Just as rising energy prices and concern over climate change once led to a stampede to turn food crops into biofuel, neo-nationalism and environmentalism are now pushing European businesses to adopt quick fixes like slapping labels indicating foreign origin or the carbon costs of the produce.

The British supermarket giant Tesco, which last year sought to pacify environmentalists by putting ‘air freighted’ labels on imported fresh fruit and vegetables, has just launched a new campaign of ‘carbon labelling’ grocery items that would supposedly reveal how much carbon is released in their production, transport and consumption. Although environmental science experts have difficulty agreeing how to calculate the total carbon cost of a product, Tesco has jumped on to the green-market wagon. The onus is now on shoppers to save the world by checking the emission costs of products in the same way they might the caloric content listed on cereal boxes. Carbon labelling will become another tool in the hands of protectionists.

Tesco has been one of the earliest to warm to the environmental slogan about curbing the food mile — the distance food has to travel from the farm to the dinner table — by slapping airplane icon stickers on imported food. The label is supposed to warn consumers that eating foreign imports such as green beans from Kenya is tantamount to increasing global warming. Such simplistic analysis ignores the much higher carbon emissions resulting from growing the same vegetables in Europe’s greenhouses, using chemical fertilisers or keeping them in cold storage for months. And the gain? The boycott of air-freighted African produce, according to an estimate, would cut Britain’s total emissions by less than 0.1 per cent. The net result of such a misguided environmental choice would be to deny poor farmers in developing countries the benefits of globalisation while increasing rather than curbing global warming.
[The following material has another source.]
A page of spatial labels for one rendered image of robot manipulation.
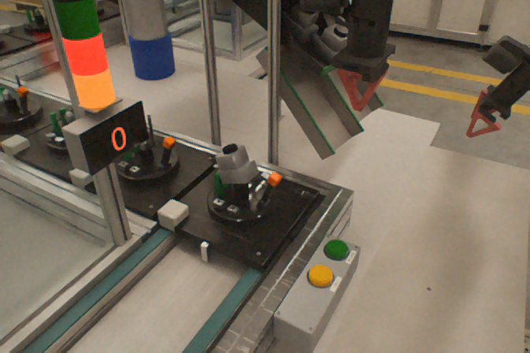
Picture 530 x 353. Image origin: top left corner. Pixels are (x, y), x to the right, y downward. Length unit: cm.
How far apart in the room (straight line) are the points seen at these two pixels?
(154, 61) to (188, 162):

For over a century, since the arrival of refrigerated ships, Britain has imported fresh food, improving the island’s diet while providing new opportunities to farmers abroad. Queen Victoria dined on the first consignment of frozen Australian lamb to arrive in London in 1880. Thanks to the liberalisation of trade and falling air-freight costs, the world’s non-traditional food producers have found ways to access the world market. The availability of fresh fruit from the tropics during the northern hemisphere’s winter offered a healthier and cheaper alternative. Since 1996, the total export value of fresh fruits worldwide has more than doubled to $11 billion in 2003. Rising health consciousness and the facility to ship fresh vegetables to Europe the same day have allowed farmers in sub-Saharan Africa to join the world supply chain. Burgeoning horticultural trade has opened new avenues to farmers in Asia and South America as well.

Traditional methods of farming with organic fertiliser and non-mechanised irrigation not only produced agricultural products that address the West’s environmental concerns, but also provide jobs to people who would otherwise be left out of the globalised network.

Although rising CO2 emission from increased global freight demands attention, an airplane sticker on a packet of beans is hardly a solution. Other factors such as cold storage, green houses, high-energy production cost also need to be worked into calculation of carbon footprint. A policy that focuses exclusively or mainly on the transport content to calculate a product’s carbon footprint and, thus, privileges local over imported items helps neither the climate nor the producers or consumers. There has to be an agreed framework to calculate the lifetime carbon costs of a product — from the seed to the dining table — before poor farmers are denied their paltry gains by the very countries whose industrialisation is responsible for build-up in the stock of greenhouse gases in the atmosphere.

These feel-good policies will likely fail to reduce carbon emissions substantially while delivering a blow to those with the smallest of carbon footprints.

Nayan Chanda is Director of Publications at the Yale Center for the Study of Globalization and Editor of YaleGlobal Online.